As you can see in the example implementation for U300 I actually do this in the driver itself by including the machine.h file to that one. So this driver first registers pins, then functions.
I think there is broad consensus that this should come in from the device tree in the future. And if it comes from the device tree, it's still the say arch/arm/plat-nomadik/package-db8500.c file that looks up the pins from the device tree and registers them, just it gets the data from the outside.
I think discussion of DeviceTree here is a bit of a distraction; if the pinmux core APIs imply the correct data model, it doesn't seem especially relevant.
For the pinmux drivers themselves, I expect the SoC's pinmux driver to define the set of pins available, and the set of functions available.
A couple examples:
There will be a single static set of pins/functions for any Tegra 2 device. Tegra 3 will have a different set of pins/functions since the HW changed quite a bit in this area. As such, DeviceTree doesn't really help much, since there will always be a custom driver per SoC, and the data a given driver uses will not vary between boards, so DeviceTree helps little.
On the other hand, if you've got a very generic pinmux controller, and it gets included in N (versions of) SoCs with the same register layout, but the actual pin names related to each register bit are different, then I can see it making sense for the pinmux driver itself to parameterize itself with data from DeviceTree. Either way though, this is purely an implementation detail within the pinmux driver, and not something the core would even be aware of.
However, I do think the board-specific list of struct pinmux_map will come from DeviceTree. This will vary from board to board with potentially little commonality. DeviceTree seems a great solution to keep all that varying data out of the kernel. The core pinmux code could well include the common code to parse the DeviceTree for this data.
Possibly the core could be made to do this. I know too little about device tree I think :-/
** struct pinmux_map requires that each function name be globally unique, since one can only specify "function" not "function on a specific chip". This can't be a requirement; what if there are two instances of the same chip on the board (think some expansion chip attached to a memory-mapped bus rather than the primary SoC itself).
Namespace clashes are a problem but the way I see it basically a problem with how you design the namespace. It's just a string and the document is just an example.
The issue here is that the pinmux driver defines a single namespace for functions, and struct pinmux_map's definition passes that single namespace through, since the value of .function comes from that same namespace, and is also the search key for the list of driver-visible functions.

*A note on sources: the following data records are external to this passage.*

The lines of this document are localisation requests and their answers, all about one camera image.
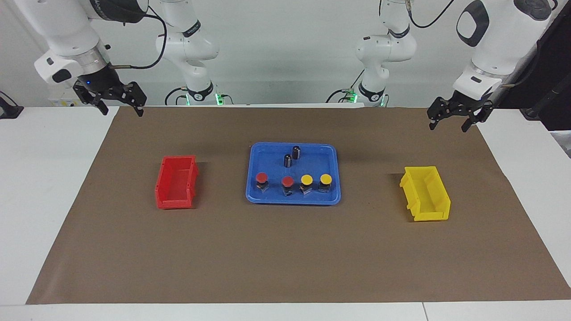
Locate white power box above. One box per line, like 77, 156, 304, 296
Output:
48, 87, 92, 107

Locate black stand pole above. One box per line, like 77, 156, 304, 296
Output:
520, 74, 571, 121

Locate yellow plastic bin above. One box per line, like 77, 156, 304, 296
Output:
399, 166, 451, 222

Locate red plastic bin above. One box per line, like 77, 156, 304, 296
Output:
155, 155, 199, 210

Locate black table clamp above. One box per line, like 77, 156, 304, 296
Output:
0, 91, 24, 119

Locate black background panel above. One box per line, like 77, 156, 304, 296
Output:
495, 0, 571, 132

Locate blue plastic tray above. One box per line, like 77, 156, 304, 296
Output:
245, 142, 342, 206

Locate brown paper mat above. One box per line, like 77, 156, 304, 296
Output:
26, 106, 571, 305

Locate black base cable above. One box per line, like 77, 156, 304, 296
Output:
164, 86, 190, 107
325, 70, 365, 104

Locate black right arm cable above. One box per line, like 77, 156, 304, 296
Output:
109, 4, 168, 70

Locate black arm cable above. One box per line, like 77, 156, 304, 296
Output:
109, 4, 168, 70
379, 0, 455, 29

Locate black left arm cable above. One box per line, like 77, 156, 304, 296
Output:
379, 0, 455, 29

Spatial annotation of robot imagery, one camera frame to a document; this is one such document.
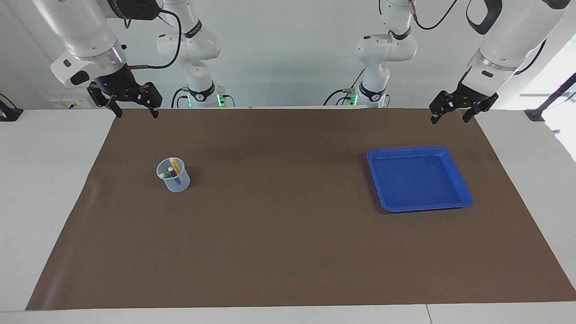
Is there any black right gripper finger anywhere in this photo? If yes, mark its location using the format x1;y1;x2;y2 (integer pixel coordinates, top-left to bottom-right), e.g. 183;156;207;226
87;83;123;118
137;82;162;119

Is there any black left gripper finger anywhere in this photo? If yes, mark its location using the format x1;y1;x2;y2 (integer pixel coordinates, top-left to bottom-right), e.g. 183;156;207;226
430;91;459;124
463;93;499;123

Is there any blue plastic tray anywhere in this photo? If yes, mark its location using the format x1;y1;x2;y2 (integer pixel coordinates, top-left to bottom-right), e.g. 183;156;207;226
366;145;474;213

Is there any translucent plastic cup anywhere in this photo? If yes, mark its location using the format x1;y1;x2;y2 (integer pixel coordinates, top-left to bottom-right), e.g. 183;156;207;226
156;157;191;193

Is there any black table clamp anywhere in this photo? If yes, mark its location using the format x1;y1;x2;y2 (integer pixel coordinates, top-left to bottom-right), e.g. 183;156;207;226
0;94;23;122

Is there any brown table mat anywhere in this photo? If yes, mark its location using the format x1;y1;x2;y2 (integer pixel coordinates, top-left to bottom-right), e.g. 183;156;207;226
26;108;576;311

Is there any black base cable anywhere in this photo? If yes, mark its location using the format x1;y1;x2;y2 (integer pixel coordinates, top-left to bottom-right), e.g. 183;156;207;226
171;87;190;108
323;67;364;106

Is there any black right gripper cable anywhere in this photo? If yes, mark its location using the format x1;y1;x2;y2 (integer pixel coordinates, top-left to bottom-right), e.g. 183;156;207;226
124;9;183;70

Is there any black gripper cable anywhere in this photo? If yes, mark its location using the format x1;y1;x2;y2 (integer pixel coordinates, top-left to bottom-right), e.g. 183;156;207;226
124;9;183;70
407;0;547;75

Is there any white wall socket box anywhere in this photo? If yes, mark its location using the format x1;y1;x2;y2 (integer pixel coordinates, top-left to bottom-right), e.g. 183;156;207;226
49;88;93;109

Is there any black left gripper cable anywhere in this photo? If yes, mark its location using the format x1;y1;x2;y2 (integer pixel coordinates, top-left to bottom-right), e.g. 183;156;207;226
407;0;547;75

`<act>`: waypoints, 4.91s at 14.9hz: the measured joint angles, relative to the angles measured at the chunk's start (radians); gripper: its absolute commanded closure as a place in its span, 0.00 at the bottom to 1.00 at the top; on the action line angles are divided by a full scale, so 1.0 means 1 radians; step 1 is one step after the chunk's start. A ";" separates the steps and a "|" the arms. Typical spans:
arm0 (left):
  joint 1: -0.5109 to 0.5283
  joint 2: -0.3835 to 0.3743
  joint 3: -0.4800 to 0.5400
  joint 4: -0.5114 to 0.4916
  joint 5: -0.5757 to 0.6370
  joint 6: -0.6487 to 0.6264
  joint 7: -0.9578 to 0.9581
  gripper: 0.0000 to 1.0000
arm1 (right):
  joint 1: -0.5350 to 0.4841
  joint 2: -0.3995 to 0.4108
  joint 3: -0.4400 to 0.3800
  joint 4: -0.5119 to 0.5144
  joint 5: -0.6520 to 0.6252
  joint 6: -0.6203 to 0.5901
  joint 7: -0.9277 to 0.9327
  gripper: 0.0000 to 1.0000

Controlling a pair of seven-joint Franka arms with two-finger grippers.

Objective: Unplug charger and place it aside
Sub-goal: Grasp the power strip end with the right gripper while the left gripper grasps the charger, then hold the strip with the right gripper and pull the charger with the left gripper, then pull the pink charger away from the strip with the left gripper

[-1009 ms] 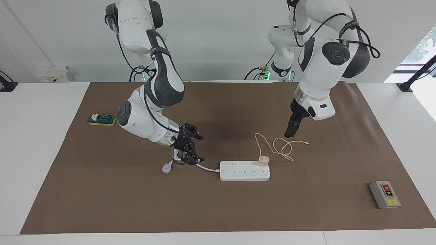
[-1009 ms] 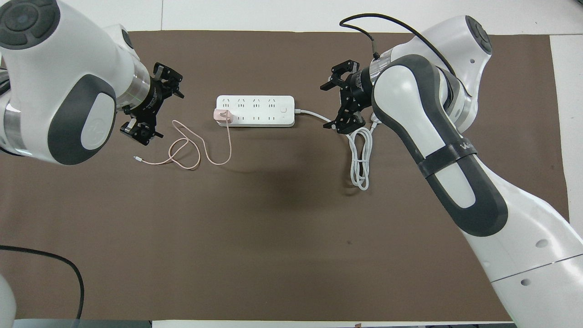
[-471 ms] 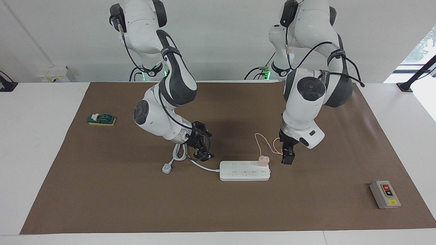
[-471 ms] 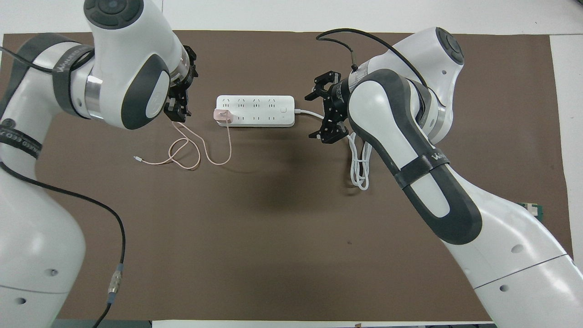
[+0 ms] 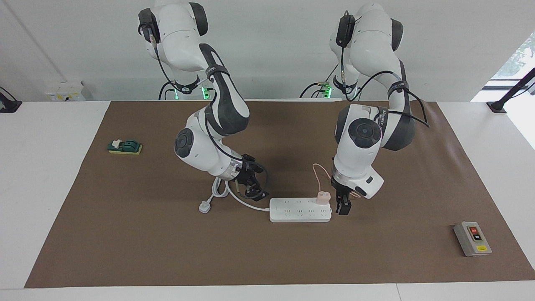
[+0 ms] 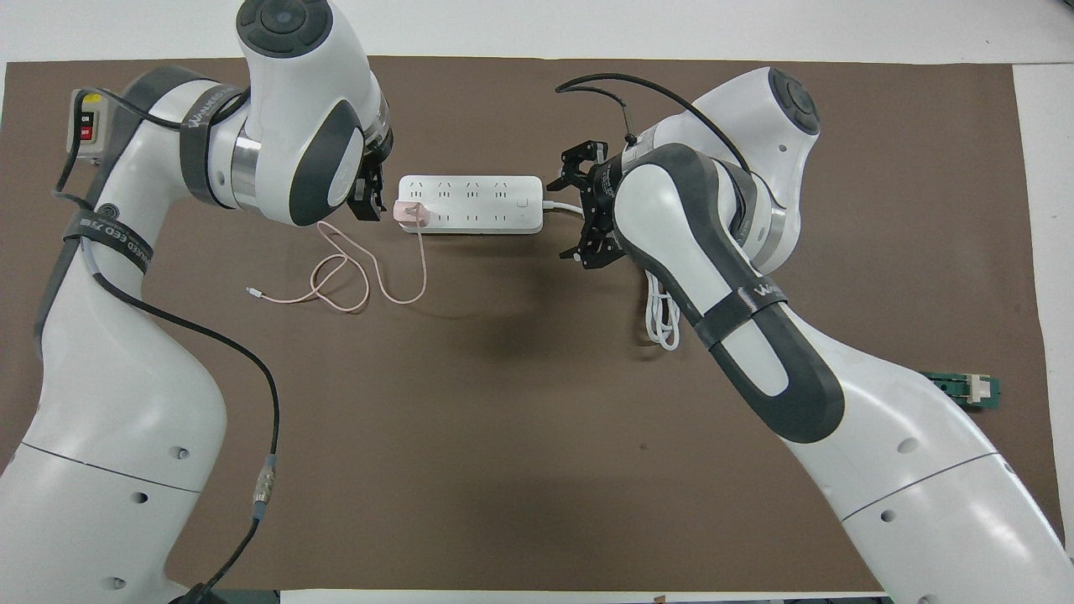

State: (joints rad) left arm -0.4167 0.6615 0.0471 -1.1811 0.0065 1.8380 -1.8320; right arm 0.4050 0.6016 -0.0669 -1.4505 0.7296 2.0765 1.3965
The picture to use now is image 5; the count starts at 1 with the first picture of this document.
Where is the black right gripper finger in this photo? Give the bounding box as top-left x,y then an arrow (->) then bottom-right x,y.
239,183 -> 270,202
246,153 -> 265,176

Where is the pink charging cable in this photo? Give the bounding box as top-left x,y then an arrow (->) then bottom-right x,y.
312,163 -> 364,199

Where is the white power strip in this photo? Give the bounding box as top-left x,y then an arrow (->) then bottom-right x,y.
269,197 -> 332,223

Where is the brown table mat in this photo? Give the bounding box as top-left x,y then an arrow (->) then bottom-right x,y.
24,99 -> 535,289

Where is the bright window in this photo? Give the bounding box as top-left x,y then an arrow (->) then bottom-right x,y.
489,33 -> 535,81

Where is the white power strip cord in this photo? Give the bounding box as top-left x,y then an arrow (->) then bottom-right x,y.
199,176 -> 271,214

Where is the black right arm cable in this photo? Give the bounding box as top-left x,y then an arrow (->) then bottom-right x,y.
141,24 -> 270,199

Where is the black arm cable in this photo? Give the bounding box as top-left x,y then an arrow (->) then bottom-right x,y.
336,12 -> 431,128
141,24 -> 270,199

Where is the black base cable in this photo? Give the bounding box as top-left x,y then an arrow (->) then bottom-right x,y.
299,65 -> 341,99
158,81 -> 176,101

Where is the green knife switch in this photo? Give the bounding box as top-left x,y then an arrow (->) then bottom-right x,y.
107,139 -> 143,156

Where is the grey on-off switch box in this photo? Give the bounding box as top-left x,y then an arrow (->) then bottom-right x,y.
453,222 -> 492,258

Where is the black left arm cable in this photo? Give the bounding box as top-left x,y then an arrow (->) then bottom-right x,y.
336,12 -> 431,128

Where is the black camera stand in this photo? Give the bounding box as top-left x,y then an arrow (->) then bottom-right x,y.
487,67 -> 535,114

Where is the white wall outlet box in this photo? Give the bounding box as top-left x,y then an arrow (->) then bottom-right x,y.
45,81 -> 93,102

As I alluded to above, if struct pinmux_map had a separate field for the search key (for pinmux_get's use) v.s. the set of driver functions that key maps to, then there can be separate namespaces, and a place to resolve conflicts:
struct pinmux_map_entry { struct pinmux_dev *pmxdev const char *function; // pmxdev's specific function name-space };
struct pinmux_map { const char *name; // global driver-visible function name-space struct device *dev; const char *dev_name; int n_ functions; const struct pinmux_map_entry * functions; };
Thinking about this at a high level, this seems equivalent to the GPIO driver: There are two name-spaces there:
1) One used by clients: A global name-space, equivalent to pinmux_map.name.
2) One used by GPIO drivers: A per-driver name-space, equivalent to pinmux_map_entry.function.
... and the GPIO core maps from (1) to (2) above internally.
In the pinmux case, since everything is named by a string rather than a linear number range, the mapping process needs the pinmux_map_entry.function field, rather than just substracting a GPIO driver's base GPIO number.